**TASK DESCRIPTION**
Take the entries below and print only the lines from the one with "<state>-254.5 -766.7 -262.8" through the one with "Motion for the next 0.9", exactly as they stand, both ends included.

Stored data entries:
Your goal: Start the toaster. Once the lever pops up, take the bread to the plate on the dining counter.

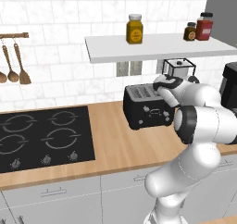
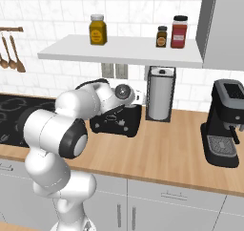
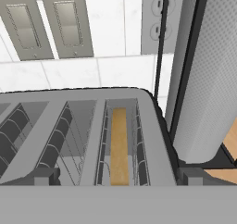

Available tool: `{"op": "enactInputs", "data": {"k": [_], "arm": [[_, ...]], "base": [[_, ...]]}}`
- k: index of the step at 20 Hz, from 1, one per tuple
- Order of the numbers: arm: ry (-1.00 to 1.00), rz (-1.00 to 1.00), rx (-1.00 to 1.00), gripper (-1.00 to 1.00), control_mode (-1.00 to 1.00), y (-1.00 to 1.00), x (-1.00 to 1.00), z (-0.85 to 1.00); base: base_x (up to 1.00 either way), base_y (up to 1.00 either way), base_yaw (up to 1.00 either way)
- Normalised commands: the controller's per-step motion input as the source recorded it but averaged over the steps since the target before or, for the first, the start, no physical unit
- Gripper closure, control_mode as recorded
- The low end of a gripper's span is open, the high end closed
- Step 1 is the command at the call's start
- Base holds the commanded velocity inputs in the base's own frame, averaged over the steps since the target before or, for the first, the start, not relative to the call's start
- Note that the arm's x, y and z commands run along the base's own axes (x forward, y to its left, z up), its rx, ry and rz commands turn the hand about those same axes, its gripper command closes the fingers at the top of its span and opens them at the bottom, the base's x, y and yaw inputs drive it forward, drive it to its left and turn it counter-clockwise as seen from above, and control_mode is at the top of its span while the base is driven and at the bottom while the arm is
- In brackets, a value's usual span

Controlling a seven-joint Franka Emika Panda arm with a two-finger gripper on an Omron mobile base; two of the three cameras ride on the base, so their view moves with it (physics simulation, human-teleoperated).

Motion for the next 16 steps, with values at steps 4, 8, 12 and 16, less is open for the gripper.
{"op": "enactInputs", "data": {"k": [4,8,12,16], "arm": [[0.0,0.0,0.0,-1.0,-1.0,0.0,0.0,0.0],[0.0,0.0,0.0,-1.0,-1.0,0.0,0.0,0.0],[0.0,0.0,0.0,-1.0,-1.0,0.0,0.0,0.0],[0.0,0.0,0.0,-1.0,-1.0,0.0,0.0,0.0]], "base": [[0.0,0.0,0.0],[0.0,0.0,0.0],[0.0,0.0,0.0],[0.0,0.0,0.0]]}}
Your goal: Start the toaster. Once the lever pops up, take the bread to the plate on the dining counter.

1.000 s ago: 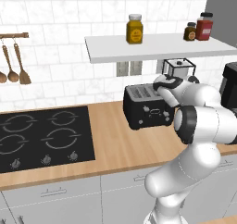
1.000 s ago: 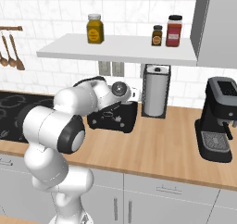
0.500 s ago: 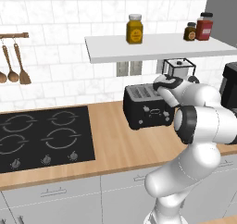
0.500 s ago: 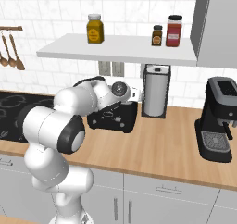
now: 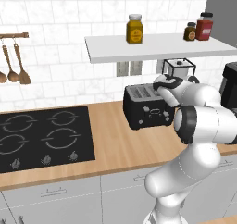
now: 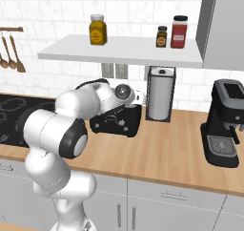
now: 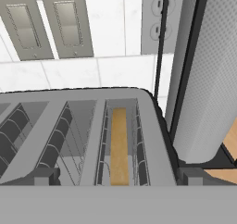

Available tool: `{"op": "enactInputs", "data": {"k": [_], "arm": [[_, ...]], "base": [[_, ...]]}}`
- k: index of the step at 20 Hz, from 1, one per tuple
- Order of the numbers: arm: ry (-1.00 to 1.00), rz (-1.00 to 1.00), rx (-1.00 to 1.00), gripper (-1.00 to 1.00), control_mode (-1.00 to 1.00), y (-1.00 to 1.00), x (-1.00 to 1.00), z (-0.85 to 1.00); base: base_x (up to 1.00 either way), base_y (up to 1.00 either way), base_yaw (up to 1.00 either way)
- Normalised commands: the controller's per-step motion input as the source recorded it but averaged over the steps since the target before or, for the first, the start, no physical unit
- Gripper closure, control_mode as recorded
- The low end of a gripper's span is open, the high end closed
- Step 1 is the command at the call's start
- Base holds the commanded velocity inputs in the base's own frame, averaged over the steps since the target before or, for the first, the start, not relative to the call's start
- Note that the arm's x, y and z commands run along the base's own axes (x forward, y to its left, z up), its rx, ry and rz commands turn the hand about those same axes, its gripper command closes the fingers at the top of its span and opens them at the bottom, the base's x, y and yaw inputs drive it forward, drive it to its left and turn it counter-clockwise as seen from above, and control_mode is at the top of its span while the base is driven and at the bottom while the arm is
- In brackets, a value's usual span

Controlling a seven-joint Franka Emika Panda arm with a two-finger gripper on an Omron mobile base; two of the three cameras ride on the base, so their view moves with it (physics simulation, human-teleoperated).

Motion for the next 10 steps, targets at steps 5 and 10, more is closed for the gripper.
{"op": "enactInputs", "data": {"k": [5,10], "arm": [[0.0,0.0,0.0,-1.0,-1.0,0.0,0.0,0.0],[0.0,0.0,0.0,-1.0,-1.0,0.0,0.0,0.0]], "base": [[0.0,0.0,0.0],[0.0,0.0,0.0]]}}
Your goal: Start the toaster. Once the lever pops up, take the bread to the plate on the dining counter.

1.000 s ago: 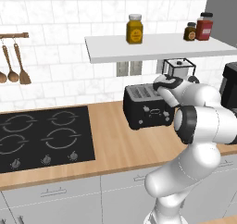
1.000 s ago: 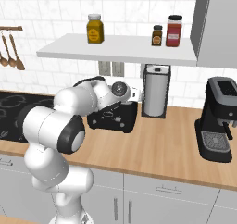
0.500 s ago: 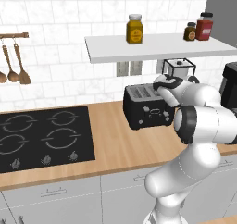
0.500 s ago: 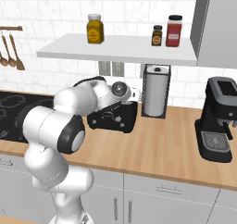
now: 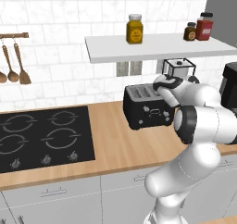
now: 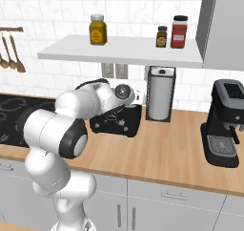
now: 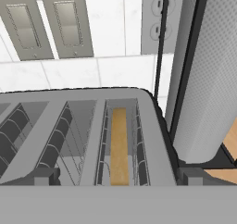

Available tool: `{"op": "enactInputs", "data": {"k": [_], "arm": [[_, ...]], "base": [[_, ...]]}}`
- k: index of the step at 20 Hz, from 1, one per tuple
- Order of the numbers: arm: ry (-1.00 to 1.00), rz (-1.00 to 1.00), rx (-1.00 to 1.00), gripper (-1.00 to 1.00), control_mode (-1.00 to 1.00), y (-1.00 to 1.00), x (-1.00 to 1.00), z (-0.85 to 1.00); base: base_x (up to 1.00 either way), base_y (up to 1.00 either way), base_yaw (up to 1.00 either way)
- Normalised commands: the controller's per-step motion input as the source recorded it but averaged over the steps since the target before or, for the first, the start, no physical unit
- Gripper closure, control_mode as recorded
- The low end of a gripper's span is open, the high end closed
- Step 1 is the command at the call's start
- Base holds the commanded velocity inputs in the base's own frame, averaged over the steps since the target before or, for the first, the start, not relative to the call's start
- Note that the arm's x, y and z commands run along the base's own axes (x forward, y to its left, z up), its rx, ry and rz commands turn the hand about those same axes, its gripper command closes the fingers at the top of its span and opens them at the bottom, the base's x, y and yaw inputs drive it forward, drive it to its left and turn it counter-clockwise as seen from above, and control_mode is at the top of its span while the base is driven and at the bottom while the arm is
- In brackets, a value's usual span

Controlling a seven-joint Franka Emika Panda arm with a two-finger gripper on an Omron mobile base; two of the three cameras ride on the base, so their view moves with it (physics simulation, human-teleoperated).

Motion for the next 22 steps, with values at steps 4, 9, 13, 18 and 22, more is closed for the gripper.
{"op": "enactInputs", "data": {"k": [4,9,13,18,22], "arm": [[0.0,0.0,0.0,-1.0,-1.0,0.0,0.0,0.0],[0.0,0.0,0.0,-1.0,-1.0,0.0,0.0,0.0],[0.0,0.0,0.0,-1.0,-1.0,0.0,0.0,0.0],[0.0,0.0,0.0,-1.0,-1.0,0.0,0.0,0.0],[0.0,0.0,0.0,-1.0,-1.0,0.0,0.0,0.0]], "base": [[0.0,0.0,0.0],[0.0,0.0,0.0],[0.0,0.0,0.0],[0.0,0.0,0.0],[0.0,0.0,0.0]]}}
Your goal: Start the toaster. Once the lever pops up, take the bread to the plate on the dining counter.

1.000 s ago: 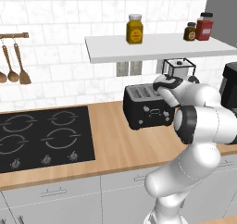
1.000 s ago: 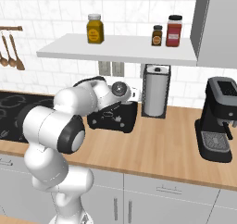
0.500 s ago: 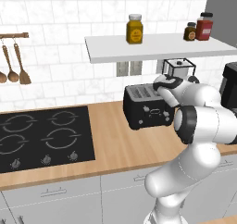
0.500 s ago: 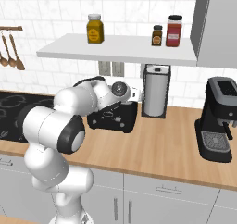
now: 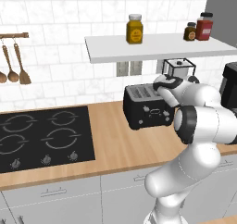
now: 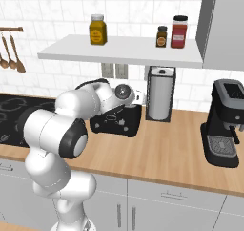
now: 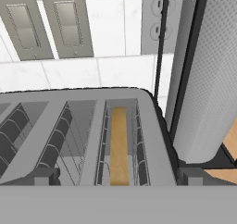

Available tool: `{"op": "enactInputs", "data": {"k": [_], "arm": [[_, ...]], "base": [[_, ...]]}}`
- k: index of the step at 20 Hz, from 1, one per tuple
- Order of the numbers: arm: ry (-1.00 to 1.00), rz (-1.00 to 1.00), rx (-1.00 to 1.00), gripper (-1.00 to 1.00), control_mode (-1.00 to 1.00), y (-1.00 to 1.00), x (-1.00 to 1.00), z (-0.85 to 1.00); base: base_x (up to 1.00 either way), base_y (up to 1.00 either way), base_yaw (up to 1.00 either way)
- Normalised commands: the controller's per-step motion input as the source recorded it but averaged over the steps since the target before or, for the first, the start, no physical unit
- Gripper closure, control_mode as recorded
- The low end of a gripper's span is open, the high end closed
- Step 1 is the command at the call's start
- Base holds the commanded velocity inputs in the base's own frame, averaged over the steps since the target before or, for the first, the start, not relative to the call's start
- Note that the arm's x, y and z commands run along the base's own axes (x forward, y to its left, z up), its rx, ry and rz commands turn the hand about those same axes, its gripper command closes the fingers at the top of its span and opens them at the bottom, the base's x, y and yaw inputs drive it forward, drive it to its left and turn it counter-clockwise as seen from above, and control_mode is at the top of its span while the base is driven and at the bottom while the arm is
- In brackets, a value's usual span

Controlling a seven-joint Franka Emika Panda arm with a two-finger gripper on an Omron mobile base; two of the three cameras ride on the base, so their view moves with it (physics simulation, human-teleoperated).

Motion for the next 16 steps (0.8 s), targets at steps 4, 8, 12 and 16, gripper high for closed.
{"op": "enactInputs", "data": {"k": [4,8,12,16], "arm": [[0.0,0.0,0.0,-1.0,-1.0,0.0,0.0,0.0],[0.0,0.0,0.0,-1.0,-1.0,0.0,0.0,0.0],[0.0,0.0,0.0,-1.0,-1.0,0.0,0.0,0.0],[0.0,0.0,0.0,-1.0,-1.0,0.0,0.0,0.0]], "base": [[0.0,0.0,0.0],[0.0,0.0,0.0],[0.0,0.0,0.0],[0.0,0.0,0.0]]}}
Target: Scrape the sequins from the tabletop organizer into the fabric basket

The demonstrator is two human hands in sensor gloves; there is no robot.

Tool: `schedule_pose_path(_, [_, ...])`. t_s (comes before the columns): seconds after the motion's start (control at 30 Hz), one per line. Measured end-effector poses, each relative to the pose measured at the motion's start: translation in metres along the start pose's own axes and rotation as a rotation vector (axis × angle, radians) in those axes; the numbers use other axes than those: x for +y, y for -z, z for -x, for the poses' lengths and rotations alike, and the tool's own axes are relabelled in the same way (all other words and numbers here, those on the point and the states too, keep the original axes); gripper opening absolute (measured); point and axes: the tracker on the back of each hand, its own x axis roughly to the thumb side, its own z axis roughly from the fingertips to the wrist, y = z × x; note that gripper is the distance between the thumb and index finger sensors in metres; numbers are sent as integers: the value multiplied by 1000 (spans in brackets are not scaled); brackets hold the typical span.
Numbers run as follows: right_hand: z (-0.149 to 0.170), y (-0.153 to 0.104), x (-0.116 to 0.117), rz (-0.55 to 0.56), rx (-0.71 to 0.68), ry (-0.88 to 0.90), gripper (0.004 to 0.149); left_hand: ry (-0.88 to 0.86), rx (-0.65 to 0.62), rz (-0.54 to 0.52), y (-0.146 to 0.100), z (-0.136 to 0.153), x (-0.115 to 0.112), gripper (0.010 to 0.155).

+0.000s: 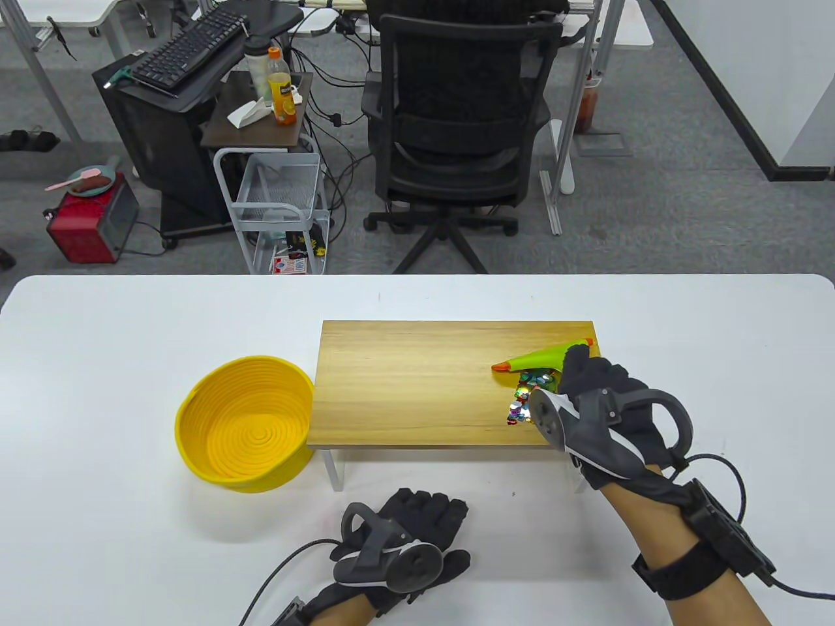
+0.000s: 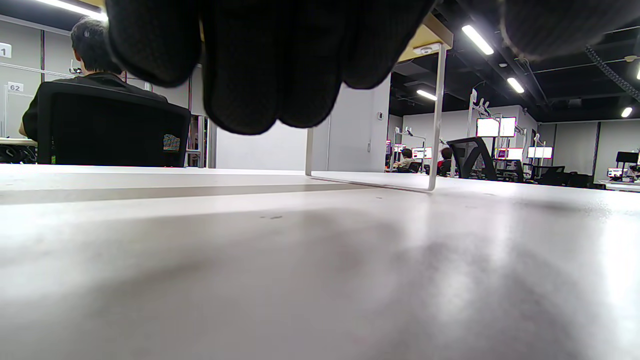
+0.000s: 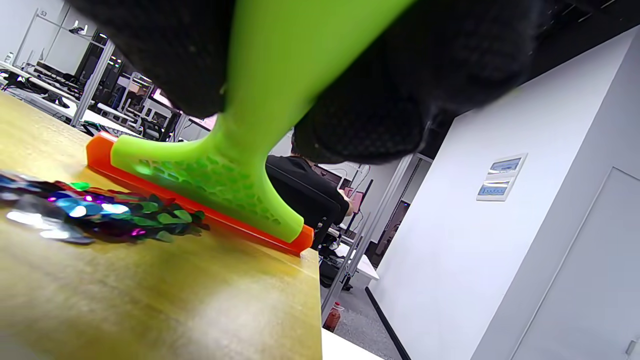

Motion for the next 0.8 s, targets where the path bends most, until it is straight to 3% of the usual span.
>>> schedule_pose_path(0.8, [-9,-51,-17,-9,-8,-52,53,6,-2,-5,0,-2,0,75])
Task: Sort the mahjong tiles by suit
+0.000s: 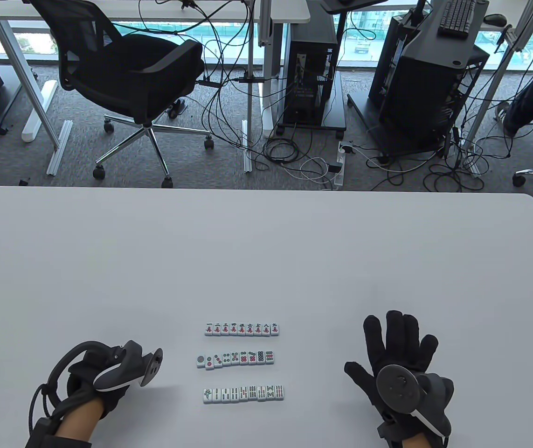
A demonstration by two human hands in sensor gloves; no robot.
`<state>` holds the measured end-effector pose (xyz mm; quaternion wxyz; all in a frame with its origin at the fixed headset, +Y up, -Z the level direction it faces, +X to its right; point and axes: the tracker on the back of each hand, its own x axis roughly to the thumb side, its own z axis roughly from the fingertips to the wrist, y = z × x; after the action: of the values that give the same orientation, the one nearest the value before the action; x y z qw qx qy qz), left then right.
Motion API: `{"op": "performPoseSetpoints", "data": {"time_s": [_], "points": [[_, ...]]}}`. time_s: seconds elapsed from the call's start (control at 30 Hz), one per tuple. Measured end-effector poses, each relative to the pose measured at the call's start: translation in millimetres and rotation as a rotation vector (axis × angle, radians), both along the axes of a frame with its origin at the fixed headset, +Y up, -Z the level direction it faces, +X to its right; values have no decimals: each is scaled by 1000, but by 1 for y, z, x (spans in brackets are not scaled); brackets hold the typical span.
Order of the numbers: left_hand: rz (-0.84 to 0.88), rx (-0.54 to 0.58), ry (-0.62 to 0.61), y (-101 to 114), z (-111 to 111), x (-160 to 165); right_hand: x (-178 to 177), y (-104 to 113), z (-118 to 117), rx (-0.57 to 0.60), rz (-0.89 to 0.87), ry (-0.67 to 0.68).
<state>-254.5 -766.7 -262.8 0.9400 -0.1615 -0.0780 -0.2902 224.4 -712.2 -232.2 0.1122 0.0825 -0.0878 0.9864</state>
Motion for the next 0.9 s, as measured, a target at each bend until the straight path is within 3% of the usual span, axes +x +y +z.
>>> {"op": "performPoseSetpoints", "data": {"time_s": [0.23,0.47,0.67,0.9], "points": [[148,29,-81,17,-12,51,-1,0,0,-9,-2,4],[84,-9,-169,3,-18,92,-1,-1,0,-13,-13,9],[60,-13,-139,3,-17,86,-1,-1,0,-15,-23,12],[50,49,-12,30,-10,35,-1,-2,0,-26,-22,11]]}}
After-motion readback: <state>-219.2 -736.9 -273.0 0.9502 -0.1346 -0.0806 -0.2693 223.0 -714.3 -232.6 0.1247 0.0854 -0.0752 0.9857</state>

**REPLY TO THE EXERCISE**
<state>-254.5 -766.7 -262.8 0.9400 -0.1615 -0.0780 -0.2902 224.4 -712.2 -232.2 0.1122 0.0825 -0.0878 0.9864</state>
Motion for the next 0.9 s, as measured, a target at each bend until the straight path is within 3% of the usual span, axes +x +y +z.

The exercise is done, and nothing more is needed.